Please produce an exact copy of only the lines from the one with "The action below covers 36" through the last one of the material, without pictures.
***** Exercise input
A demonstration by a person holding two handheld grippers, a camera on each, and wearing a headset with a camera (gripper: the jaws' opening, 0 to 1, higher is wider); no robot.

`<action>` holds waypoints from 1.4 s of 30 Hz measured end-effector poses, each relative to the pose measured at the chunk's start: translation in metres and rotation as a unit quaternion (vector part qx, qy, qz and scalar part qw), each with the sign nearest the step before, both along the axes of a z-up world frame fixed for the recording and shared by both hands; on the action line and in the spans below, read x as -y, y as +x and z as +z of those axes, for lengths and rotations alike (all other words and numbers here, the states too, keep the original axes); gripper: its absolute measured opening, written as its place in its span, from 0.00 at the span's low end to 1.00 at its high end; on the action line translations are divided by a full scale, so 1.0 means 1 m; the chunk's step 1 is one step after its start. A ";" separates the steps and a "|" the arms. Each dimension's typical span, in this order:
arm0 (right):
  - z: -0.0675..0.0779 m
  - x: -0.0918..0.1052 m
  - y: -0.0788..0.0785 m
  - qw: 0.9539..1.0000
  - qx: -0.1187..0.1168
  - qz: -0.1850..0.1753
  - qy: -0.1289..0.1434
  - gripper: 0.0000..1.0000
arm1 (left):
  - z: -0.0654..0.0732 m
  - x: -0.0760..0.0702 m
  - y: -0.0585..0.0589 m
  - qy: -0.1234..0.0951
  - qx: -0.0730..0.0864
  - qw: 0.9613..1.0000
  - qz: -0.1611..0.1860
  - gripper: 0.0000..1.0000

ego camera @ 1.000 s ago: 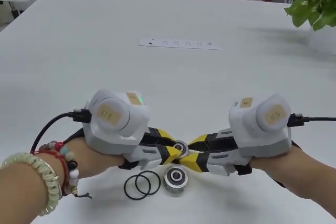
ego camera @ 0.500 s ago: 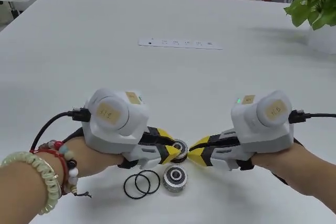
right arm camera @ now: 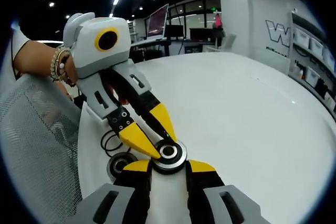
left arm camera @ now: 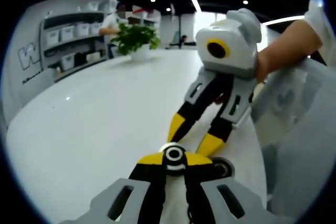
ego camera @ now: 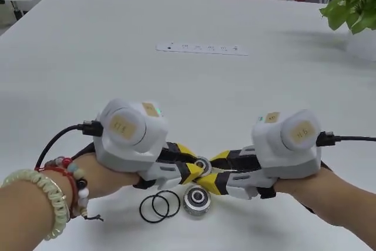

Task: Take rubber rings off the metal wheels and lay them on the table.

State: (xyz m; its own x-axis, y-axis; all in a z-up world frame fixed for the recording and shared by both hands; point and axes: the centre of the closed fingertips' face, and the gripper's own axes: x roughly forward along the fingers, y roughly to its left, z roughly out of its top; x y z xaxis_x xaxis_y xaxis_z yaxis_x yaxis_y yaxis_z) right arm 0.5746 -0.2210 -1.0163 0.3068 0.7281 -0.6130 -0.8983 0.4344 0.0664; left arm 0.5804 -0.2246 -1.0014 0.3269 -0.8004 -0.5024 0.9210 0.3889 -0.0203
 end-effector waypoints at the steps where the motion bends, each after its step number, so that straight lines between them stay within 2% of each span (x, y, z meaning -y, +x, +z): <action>1: 0.001 0.000 -0.001 1.000 0.001 0.001 0.001 0.23 | 0.000 0.000 0.000 0.000 0.000 1.000 0.000 0.13; 4: -0.001 0.001 -0.001 1.000 0.004 0.006 -0.003 0.22 | 0.000 0.000 0.000 0.000 0.000 1.000 0.000 0.13; 13: -0.002 0.005 -0.004 1.000 -0.006 0.016 -0.007 0.20 | 0.000 0.001 -0.001 0.001 0.002 1.000 -0.006 0.13; 15: -0.004 0.009 -0.006 1.000 -0.006 0.020 -0.017 0.16 | 0.000 0.001 -0.002 0.002 0.002 1.000 -0.005 0.13; 19: -0.005 0.012 -0.006 1.000 -0.009 0.023 -0.018 0.03 | 0.000 0.000 0.000 0.002 0.001 1.000 -0.002 0.13; 20: -0.005 0.012 -0.005 1.000 -0.010 0.021 -0.017 0.03 | 0.000 0.000 0.000 0.002 0.001 1.000 -0.001 0.13; 23: -0.005 0.012 -0.005 1.000 -0.019 0.014 -0.015 0.03 | 0.000 0.000 -0.001 0.003 0.001 1.000 -0.001 0.13; 26: -0.005 0.013 -0.005 0.999 -0.042 -0.005 -0.005 0.04 | 0.000 0.000 -0.001 0.002 0.002 1.000 -0.002 0.13; 27: -0.006 0.013 -0.004 0.999 -0.042 -0.005 -0.005 0.06 | 0.001 0.000 -0.001 0.002 0.002 1.000 -0.002 0.13; 29: -0.005 0.012 -0.003 0.999 -0.040 -0.010 0.002 0.19 | 0.001 0.000 -0.001 0.002 0.002 1.000 -0.002 0.13; 31: -0.004 0.009 -0.004 0.999 -0.036 -0.009 0.006 0.27 | 0.001 0.000 -0.001 0.002 0.001 1.000 -0.003 0.13; 35: -0.006 0.002 -0.003 1.000 -0.019 -0.006 0.002 0.24 | 0.001 0.000 -0.002 0.001 0.001 1.000 -0.003 0.13; 42: -0.003 0.002 -0.002 1.000 -0.015 -0.003 0.003 0.22 | 0.001 0.000 -0.002 0.002 0.002 1.000 -0.004 0.13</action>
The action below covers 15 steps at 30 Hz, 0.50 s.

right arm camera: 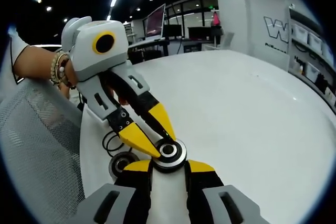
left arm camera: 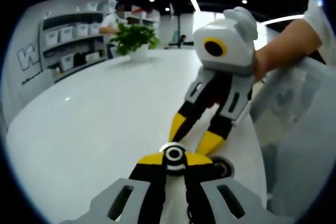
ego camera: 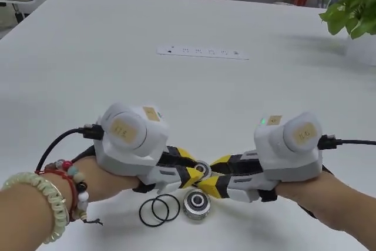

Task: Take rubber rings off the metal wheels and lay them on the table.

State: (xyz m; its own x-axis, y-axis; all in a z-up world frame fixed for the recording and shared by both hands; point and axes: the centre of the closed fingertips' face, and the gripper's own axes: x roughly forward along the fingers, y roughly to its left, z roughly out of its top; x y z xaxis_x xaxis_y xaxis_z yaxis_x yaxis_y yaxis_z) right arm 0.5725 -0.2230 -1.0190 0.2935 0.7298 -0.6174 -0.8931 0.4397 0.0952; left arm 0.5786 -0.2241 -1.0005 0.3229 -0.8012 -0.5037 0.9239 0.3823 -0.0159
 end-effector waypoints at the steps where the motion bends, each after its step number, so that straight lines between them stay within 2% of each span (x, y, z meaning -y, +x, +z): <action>1: 0.001 0.000 0.000 1.000 -0.001 0.001 0.001 0.21 | 0.000 0.000 0.000 0.000 0.000 1.000 0.000 0.13; 8: 0.001 0.003 -0.001 1.000 -0.009 0.005 -0.002 0.19 | 0.000 0.000 0.000 0.000 -0.001 1.000 0.000 0.13; 11: 0.001 0.007 -0.002 1.000 -0.019 0.005 -0.001 0.15 | 0.000 0.000 0.000 0.000 -0.001 1.000 0.001 0.13; 15: 0.000 0.008 -0.003 1.000 -0.021 0.007 -0.004 0.11 | 0.000 0.000 0.000 0.000 -0.001 1.000 0.001 0.13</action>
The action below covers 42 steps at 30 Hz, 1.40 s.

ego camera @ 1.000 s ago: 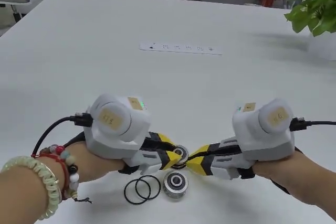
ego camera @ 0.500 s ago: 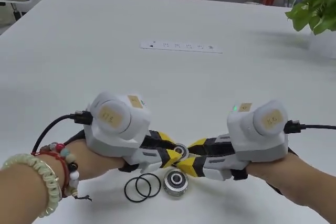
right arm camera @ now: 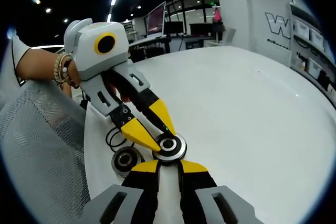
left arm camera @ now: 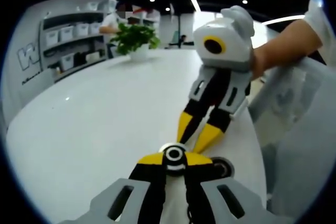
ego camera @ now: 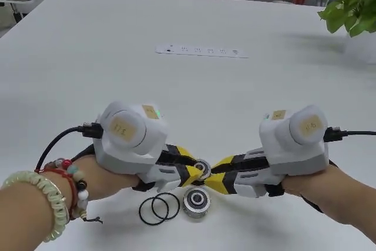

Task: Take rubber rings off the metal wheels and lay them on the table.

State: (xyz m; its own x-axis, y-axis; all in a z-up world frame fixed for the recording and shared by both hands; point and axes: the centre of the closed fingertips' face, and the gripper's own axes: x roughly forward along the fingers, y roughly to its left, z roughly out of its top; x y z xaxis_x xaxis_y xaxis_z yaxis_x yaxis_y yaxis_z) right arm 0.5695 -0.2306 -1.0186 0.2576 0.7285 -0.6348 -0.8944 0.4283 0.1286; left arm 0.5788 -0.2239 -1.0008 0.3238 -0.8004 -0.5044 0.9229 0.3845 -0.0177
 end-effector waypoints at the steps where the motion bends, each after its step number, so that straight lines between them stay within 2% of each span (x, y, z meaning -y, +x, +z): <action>1: 0.000 0.000 0.000 1.000 0.000 0.000 0.000 0.11 | 0.000 0.000 0.000 0.000 0.000 1.000 0.000 0.13; 4: -0.002 0.002 0.000 1.000 0.010 0.005 -0.011 0.04 | 0.000 0.000 0.000 -0.001 -0.002 1.000 0.002 0.13; 13: -0.002 0.003 0.003 1.000 0.009 -0.004 -0.018 0.00 | 0.000 -0.001 0.001 0.000 -0.003 1.000 0.005 0.13; 15: -0.002 0.003 0.005 1.000 -0.004 -0.020 -0.020 0.00 | 0.000 -0.001 0.001 0.000 -0.003 1.000 0.005 0.13; 22: -0.003 0.005 0.007 0.998 -0.026 -0.044 -0.024 0.00 | 0.000 -0.001 0.001 0.000 -0.002 1.000 0.005 0.13; 26: -0.003 0.006 0.007 0.998 -0.028 -0.051 -0.023 0.00 | 0.000 -0.001 0.000 0.001 0.001 1.000 0.004 0.13; 32: -0.003 0.005 0.007 0.998 -0.019 -0.049 -0.032 0.00 | 0.000 -0.001 0.001 0.002 0.002 1.000 0.003 0.13; 35: -0.003 0.006 0.008 0.996 0.018 -0.034 -0.074 0.00 | 0.000 -0.001 0.001 0.003 0.003 1.000 0.003 0.13; 37: -0.002 0.005 0.009 0.995 0.037 -0.028 -0.091 0.00 | 0.000 -0.001 0.002 0.004 0.005 1.000 0.003 0.13; 42: -0.002 0.005 0.009 0.995 0.038 -0.032 -0.091 0.00 | 0.000 -0.002 0.002 0.003 0.004 1.000 0.004 0.13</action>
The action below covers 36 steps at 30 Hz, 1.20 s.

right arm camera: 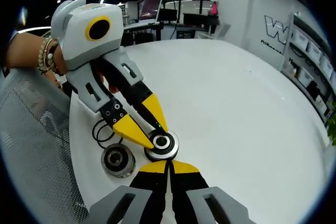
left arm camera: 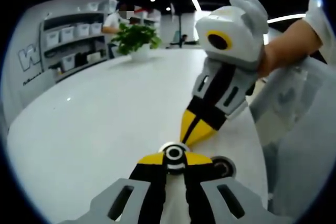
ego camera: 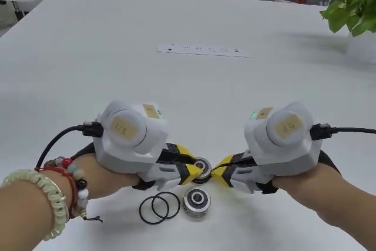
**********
Exercise result =>
The action below covers 36 steps at 30 Hz, 1.20 s.

right arm camera: 
left arm camera: 
ego camera: 

A complete answer has now been given to the exercise.